- WHAT THE TASK REQUIRES -
Wherever a line of the records contains "much", copy that line.

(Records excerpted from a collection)
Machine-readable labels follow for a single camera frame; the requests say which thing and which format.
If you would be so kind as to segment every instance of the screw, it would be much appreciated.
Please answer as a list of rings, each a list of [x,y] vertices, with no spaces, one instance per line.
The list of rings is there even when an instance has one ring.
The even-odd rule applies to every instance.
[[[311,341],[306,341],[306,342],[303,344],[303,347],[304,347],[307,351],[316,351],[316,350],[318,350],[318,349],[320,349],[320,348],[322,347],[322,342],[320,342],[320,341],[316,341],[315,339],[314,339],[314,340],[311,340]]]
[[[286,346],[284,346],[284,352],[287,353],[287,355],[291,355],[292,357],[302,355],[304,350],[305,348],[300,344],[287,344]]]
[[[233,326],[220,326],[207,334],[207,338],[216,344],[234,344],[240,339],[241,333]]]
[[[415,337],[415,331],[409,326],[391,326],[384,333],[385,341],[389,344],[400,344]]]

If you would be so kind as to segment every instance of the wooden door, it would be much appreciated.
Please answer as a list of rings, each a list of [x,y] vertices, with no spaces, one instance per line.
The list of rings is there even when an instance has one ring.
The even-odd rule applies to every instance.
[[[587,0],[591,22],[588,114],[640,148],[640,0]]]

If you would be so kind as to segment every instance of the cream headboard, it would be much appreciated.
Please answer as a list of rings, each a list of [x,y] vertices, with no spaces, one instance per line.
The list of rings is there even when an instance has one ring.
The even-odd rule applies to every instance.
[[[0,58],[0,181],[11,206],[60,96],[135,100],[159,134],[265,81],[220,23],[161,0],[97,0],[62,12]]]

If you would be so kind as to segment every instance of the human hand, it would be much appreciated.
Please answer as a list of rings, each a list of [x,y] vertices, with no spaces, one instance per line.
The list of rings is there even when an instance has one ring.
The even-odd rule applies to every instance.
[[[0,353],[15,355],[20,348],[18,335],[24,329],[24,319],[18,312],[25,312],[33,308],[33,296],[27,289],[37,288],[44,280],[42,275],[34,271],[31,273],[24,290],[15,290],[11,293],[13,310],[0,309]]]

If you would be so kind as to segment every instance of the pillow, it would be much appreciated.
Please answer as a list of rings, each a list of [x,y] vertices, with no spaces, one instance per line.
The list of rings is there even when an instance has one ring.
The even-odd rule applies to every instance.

- EXERCISE RESULT -
If you would be so kind as to segment every instance of the screw, it would be much appreciated.
If you would be so kind as to segment every instance of the wooden door, it would be much appreciated.
If you would be so kind as to segment every instance of the cream headboard, it would be much appreciated.
If you would be so kind as to segment every instance of the human hand, it would be much appreciated.
If you would be so kind as to segment every instance of the pillow, it would be much appreciated.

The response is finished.